LES QUESTIONS OUVRIÈRES

Il ne s’agit pas ici de réformes sociales dont tous les partis ont reconnu la nécessité. Ces réformes étaient au programme de ceux qui ont appelé les Catholiques sociaux, et si elles n’ont pas été plutôt réalisées, c’est pour la raison très simple que le pouvoir n’a jamais été détenu en France par les disciples d’Albert de Mun, de Léon Harmel et de la Tour du Pin. Le jour où un gouvernement a enfin entrepris quelque chose dans ce sens, aucun esprit juste ne s’y est opposé.

La malchance a voulu que des lois bonnes dans leur principe fussent appliquées dans un esprit de lutte; que M. Blum, au lieu de respecter la liberté et l’égalité syndicales, cédât à la C.G.T. et instituât un syndicalisme officiel digne d’un régime de dictature; que les travailleurs subissent, souvent de Force, l’autorité des meneurs les plus suspects.

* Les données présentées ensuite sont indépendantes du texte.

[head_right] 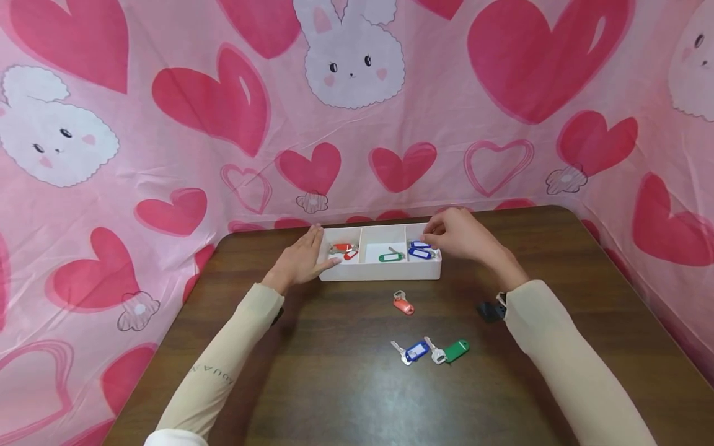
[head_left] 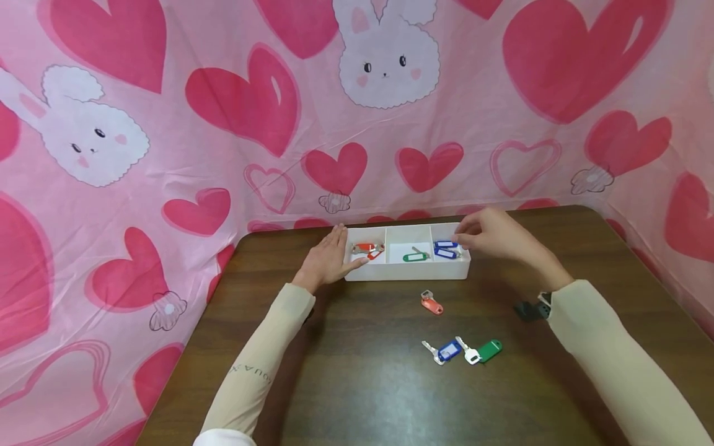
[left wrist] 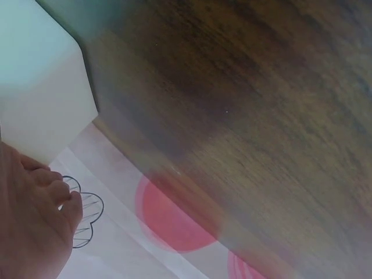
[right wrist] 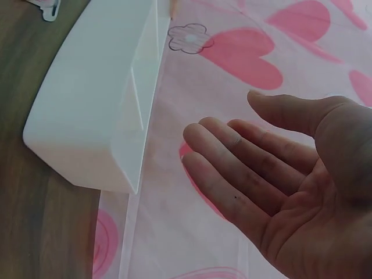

Nombreux sont maintenant - même à gauche - ceux qui le reconnaissent. Les hommes politiques s’emploient à célébrer la beauté du travail, à mettre en garde la classe ouvrière contre des excès dont elle serait, nul n’en doute, l’une des victimes. Tout cela est vrai, mais il eût mieux valu faire soigneusement les lois et les appliquer impartialement. L’esprit du Front populaire a compromis une œuvre qui aurait pu être bonne te comporter moins de grèves, moins de violences, moins d’incompréhension de part et d’autre.

LA FRANCE ET L’EUROPE

La politique extérieure, faillite plus retentissante encore.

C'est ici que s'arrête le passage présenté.